Peterson closed her store more than a week before it was required but has kept her 11 employees on the payroll. They’ve done a limited amount of work. Peterson said being classified as non-essential has prevented Miller’s from serving an assisted living facility and a respite home for special-needs adults that it works with. While it can sell medically necessary products, that’s difficult when customers can’t try products for the right fit – which is helpful for customers purchasing adjustable beds or lift chairs.

It irritates her to see big-box retailers drawing many shoppers into their stores. Hers was rarely crowded. “We can easily give customers 12 feet of space!” she said, while taking all the precautions.
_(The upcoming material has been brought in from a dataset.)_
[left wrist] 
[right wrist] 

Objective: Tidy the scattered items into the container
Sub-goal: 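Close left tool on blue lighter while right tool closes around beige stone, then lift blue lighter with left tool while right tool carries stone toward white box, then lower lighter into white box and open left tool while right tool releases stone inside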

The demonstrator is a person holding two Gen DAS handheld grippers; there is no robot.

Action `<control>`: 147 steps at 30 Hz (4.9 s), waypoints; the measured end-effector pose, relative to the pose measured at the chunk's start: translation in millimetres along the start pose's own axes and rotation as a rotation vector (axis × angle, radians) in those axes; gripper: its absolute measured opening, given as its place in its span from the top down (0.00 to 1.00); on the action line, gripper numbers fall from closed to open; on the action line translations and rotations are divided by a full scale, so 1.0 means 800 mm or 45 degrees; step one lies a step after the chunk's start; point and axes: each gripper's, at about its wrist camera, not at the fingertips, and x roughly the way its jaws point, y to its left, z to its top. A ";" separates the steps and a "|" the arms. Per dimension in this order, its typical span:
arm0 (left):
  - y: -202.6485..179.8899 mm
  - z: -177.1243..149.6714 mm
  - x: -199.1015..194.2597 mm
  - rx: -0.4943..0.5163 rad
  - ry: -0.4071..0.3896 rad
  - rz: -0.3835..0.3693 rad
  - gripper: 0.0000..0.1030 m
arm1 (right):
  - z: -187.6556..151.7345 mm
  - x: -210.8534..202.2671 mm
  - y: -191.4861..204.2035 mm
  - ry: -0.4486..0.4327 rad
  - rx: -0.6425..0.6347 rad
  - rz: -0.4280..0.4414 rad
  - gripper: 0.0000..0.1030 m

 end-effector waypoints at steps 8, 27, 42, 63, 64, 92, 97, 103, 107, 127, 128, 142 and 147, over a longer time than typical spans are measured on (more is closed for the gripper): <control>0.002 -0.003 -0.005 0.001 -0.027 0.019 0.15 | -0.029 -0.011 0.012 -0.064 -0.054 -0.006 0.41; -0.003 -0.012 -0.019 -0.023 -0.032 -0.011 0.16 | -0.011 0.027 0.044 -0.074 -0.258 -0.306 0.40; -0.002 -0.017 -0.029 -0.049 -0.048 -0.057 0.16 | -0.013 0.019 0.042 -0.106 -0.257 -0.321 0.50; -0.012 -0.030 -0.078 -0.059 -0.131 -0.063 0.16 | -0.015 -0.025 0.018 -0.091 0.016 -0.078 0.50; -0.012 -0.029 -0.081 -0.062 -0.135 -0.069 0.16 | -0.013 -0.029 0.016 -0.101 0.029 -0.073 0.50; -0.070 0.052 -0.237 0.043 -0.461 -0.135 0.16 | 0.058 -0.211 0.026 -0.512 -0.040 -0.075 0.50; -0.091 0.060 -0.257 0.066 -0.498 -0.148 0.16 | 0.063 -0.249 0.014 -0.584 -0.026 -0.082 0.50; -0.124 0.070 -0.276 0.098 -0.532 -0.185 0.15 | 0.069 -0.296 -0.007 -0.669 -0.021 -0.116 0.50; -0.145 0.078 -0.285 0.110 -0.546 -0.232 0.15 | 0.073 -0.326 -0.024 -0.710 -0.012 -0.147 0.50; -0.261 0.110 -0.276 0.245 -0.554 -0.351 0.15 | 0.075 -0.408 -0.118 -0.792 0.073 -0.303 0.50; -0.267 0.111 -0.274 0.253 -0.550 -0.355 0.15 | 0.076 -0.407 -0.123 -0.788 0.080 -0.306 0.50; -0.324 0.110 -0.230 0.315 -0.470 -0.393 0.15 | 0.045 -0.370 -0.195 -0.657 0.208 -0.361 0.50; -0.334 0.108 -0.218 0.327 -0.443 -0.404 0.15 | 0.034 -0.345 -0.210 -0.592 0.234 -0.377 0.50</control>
She also has been writing to elected officials to plead her case. One letter was modeled after a message drafted by the HFA.

Wisconsin’s stay-at-home order could remain in effect until deep into May. Miller’s Furniture has received a Paycheck Protection Program loan, which will cover payroll and some other costs for eight weeks, and Peterson is absolutely certain the business will survive. It was founded in 1910, and she represents the fourth generation of family ownership. “We will definitely hang around,” she said.

Still, she would consider joining other furniture stores in a lawsuit contending that Wisconsin’s order is arbitrary and capricious in its treatment of different businesses. Randi K is already consulting a lawyer. So far, the state has not yielded.